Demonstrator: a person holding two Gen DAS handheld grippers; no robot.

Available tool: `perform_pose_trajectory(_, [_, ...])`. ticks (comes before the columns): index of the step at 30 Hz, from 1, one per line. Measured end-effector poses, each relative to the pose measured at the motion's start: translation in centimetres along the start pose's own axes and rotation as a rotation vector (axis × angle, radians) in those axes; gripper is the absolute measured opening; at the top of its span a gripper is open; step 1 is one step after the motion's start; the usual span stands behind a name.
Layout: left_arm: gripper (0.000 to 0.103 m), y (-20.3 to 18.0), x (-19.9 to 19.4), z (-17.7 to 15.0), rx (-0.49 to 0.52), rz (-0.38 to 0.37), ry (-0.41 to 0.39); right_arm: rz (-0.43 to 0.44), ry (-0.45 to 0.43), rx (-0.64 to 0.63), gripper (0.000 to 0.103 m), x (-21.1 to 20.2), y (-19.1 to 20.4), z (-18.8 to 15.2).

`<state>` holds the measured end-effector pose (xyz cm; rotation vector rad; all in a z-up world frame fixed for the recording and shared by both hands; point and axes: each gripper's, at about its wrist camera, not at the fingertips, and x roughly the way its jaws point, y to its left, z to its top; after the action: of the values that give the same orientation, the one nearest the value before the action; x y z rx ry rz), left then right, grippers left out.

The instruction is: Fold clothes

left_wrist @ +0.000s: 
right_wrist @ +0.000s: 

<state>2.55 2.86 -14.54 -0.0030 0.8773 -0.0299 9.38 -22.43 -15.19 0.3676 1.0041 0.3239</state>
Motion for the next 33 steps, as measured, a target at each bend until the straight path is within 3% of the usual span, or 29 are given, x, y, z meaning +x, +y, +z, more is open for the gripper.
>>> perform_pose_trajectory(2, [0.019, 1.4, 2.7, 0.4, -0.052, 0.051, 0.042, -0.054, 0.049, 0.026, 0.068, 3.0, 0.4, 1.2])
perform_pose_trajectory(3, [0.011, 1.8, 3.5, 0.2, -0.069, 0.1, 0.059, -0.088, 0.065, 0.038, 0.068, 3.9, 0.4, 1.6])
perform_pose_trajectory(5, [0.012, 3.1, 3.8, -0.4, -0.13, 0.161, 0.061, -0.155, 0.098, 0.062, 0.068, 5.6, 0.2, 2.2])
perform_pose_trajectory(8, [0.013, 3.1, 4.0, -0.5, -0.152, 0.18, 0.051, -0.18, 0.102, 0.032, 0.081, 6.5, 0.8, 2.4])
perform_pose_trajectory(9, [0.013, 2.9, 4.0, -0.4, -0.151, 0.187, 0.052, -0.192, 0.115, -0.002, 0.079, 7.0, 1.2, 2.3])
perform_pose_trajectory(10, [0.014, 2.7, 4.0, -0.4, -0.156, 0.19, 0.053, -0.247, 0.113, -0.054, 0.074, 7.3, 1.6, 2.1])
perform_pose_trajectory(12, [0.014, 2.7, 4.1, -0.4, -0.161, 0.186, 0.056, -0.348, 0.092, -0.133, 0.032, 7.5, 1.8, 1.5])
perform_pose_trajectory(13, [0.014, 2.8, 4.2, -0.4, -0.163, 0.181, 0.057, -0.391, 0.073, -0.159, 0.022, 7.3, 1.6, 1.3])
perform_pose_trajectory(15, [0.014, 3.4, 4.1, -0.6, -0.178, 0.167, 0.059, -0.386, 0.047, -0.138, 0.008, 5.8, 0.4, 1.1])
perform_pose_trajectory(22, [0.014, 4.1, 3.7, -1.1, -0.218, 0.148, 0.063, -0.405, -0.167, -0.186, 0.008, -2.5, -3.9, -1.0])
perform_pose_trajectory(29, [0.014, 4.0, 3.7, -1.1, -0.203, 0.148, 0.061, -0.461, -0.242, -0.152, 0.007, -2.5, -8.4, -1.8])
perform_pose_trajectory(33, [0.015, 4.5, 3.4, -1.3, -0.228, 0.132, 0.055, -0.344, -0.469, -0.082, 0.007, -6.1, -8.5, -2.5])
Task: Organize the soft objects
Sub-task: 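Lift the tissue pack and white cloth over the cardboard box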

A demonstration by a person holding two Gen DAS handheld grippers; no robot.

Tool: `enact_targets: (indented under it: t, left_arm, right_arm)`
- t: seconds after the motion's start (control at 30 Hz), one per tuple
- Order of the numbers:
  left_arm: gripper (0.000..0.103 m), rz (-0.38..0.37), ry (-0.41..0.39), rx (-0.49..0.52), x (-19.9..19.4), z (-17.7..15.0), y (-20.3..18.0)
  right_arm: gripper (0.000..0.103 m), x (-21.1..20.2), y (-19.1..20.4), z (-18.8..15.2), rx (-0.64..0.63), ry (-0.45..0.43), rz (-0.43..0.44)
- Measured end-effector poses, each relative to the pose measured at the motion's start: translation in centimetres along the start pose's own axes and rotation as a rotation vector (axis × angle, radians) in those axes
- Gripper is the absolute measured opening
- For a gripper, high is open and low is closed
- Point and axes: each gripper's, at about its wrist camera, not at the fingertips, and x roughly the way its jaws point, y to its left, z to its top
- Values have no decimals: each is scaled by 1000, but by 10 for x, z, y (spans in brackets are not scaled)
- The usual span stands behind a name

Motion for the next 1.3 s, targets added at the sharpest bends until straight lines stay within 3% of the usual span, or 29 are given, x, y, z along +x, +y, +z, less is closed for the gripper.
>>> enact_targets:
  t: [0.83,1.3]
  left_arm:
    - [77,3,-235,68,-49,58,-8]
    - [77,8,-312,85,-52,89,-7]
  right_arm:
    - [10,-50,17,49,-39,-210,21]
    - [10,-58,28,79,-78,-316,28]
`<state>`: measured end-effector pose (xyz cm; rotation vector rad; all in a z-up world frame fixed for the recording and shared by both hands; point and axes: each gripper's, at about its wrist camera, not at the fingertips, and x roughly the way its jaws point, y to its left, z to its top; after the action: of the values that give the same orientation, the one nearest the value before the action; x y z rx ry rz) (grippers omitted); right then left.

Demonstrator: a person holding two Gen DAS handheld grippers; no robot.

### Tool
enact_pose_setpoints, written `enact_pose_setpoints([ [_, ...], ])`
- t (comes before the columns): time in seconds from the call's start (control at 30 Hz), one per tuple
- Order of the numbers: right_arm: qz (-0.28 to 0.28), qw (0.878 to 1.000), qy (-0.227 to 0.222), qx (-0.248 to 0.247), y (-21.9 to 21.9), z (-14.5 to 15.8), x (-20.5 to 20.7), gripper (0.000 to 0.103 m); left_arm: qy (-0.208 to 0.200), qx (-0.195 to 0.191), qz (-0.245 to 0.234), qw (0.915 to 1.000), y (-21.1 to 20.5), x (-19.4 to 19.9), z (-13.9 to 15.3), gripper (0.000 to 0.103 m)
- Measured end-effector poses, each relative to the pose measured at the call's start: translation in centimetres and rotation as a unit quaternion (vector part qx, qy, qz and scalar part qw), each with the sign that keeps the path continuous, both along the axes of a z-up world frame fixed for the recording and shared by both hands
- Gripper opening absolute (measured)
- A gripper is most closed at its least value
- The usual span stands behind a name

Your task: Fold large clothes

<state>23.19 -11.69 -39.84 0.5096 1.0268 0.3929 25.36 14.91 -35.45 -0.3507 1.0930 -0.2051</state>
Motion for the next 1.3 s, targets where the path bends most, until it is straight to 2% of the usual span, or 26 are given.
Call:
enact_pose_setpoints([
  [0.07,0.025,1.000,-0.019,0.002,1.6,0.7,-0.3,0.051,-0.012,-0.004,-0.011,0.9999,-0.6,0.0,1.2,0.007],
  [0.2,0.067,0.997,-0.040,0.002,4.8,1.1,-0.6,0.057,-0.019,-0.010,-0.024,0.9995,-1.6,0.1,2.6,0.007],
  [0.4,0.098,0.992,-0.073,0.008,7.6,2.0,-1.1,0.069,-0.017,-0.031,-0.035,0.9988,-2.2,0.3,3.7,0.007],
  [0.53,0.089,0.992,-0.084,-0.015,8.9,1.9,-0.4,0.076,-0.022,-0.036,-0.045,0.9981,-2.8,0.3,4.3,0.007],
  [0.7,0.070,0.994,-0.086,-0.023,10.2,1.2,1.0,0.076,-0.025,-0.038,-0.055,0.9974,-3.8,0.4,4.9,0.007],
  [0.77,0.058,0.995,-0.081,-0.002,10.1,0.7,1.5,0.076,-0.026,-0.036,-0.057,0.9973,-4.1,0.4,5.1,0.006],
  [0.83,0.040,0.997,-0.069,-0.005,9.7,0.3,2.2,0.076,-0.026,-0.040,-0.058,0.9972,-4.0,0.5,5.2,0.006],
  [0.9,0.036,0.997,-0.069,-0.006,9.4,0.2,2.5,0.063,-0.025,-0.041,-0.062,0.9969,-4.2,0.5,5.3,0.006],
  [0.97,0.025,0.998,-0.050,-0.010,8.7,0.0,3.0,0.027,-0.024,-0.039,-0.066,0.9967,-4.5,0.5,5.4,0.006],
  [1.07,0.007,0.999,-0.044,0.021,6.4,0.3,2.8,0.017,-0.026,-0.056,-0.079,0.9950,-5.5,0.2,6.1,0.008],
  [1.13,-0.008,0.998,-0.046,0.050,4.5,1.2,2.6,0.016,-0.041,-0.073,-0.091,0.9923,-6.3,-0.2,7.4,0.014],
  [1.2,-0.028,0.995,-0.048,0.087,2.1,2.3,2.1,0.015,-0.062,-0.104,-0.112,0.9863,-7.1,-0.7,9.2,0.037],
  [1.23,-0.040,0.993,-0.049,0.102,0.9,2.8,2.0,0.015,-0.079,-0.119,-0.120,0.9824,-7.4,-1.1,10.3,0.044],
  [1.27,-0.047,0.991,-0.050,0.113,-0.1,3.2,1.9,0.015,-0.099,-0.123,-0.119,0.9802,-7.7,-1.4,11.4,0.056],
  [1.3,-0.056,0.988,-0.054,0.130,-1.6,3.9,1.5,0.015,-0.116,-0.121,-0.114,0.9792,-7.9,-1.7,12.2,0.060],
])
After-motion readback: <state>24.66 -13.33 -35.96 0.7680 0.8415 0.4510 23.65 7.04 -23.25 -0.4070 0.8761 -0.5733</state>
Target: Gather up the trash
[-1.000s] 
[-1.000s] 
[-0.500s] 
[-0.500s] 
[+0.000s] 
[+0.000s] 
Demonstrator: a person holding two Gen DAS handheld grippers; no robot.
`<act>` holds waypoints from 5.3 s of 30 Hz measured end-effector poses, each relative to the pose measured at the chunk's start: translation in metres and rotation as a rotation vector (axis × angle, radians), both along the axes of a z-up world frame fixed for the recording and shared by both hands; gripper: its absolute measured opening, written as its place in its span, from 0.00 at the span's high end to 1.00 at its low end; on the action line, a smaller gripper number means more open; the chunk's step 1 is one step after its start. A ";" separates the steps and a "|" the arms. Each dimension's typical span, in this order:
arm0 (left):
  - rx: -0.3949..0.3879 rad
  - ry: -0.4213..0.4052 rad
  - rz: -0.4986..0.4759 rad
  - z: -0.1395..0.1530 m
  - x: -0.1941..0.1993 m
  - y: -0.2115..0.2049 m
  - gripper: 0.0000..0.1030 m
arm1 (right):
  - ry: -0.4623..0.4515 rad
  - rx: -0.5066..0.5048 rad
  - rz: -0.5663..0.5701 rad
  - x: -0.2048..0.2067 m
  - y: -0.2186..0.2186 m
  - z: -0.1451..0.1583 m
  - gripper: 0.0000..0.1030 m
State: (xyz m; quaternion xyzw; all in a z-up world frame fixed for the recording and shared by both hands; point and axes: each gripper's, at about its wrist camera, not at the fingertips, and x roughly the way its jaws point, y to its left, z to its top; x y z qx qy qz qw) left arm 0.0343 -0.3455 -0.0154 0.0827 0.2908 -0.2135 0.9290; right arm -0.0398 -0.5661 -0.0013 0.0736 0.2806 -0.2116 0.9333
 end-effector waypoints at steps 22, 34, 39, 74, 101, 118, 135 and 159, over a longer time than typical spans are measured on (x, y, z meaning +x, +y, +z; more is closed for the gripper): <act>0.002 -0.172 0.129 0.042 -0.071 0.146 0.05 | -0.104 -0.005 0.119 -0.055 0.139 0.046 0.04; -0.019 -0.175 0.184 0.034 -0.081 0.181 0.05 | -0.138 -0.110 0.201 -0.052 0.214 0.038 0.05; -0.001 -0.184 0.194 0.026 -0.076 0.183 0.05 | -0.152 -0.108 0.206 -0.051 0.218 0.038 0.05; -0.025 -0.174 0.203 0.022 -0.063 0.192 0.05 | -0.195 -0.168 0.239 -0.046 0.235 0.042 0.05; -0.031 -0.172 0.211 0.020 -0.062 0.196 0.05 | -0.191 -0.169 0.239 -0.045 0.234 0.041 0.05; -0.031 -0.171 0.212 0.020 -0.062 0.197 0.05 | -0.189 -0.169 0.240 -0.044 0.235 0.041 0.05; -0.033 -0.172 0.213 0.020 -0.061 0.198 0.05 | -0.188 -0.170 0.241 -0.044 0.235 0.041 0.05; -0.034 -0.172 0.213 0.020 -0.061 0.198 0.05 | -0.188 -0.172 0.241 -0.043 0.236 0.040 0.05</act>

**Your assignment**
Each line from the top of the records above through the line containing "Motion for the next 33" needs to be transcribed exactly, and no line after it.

**Written solution**
Demonstrator: a person holding two Gen DAS handheld grippers; no robot.

Available tool: `perform_pose_trajectory(_, [_, ...])`. ticks (comes before the columns): index of the step at 30 Hz, from 1, one per line. Measured end-effector poses, each relative to the pose measured at the motion's start: translation in centimetres along the start pose's own axes and rotation as a rotation vector (axis × angle, radians) in those axes; gripper is the absolute measured opening; at the top of its span a gripper is open; step 1 is one step after the motion's start; the usual span stands behind a name.
Layout: left_arm: gripper (0.000 to 0.103 m), y (-20.3 to 18.0), x (-19.9 to 19.4), z (-17.7 to 15.0), rx (-0.49 to 0.52), rz (-0.38 to 0.37), ry (-0.41 to 0.39); right_arm: rz (-0.43 to 0.44), ry (-0.45 to 0.43), rx (-0.64 to 0.63), gripper (0.000 to 0.103 m), x (-21.1 to 20.2), y (-19.1 to 20.4), z (-18.8 to 15.2).

`<state>` holds the measured end-effector pose (xyz cm; rotation vector rad; all in a z-up world frame fixed for the recording and shared by both hands; point and axes: each gripper's, at about its wrist camera, not at the fingertips, and x roughly the way its jaws point, y to its left, z to its top; after the action: of the values that give the same orientation, the one nearest the value before the action; x y z rx ry rz), left then right, grippers left out.

The instruction is: Fold clothes

left_wrist @ +0.000s: 
right_wrist @ +0.000s: 

<state>2.55 2.86 -14.54 -0.0030 0.8773 -0.0299 9.38 -22.43 -15.19 0.3676 1.0041 0.3239</state>
Motion for the next 33 steps, as measured, a target at each bend until the straight path is within 3% of the usual span, or 29 are given, x, y, z meaning +x, +y, +z, more is open for the gripper.

With the answer given, the exercise is closed.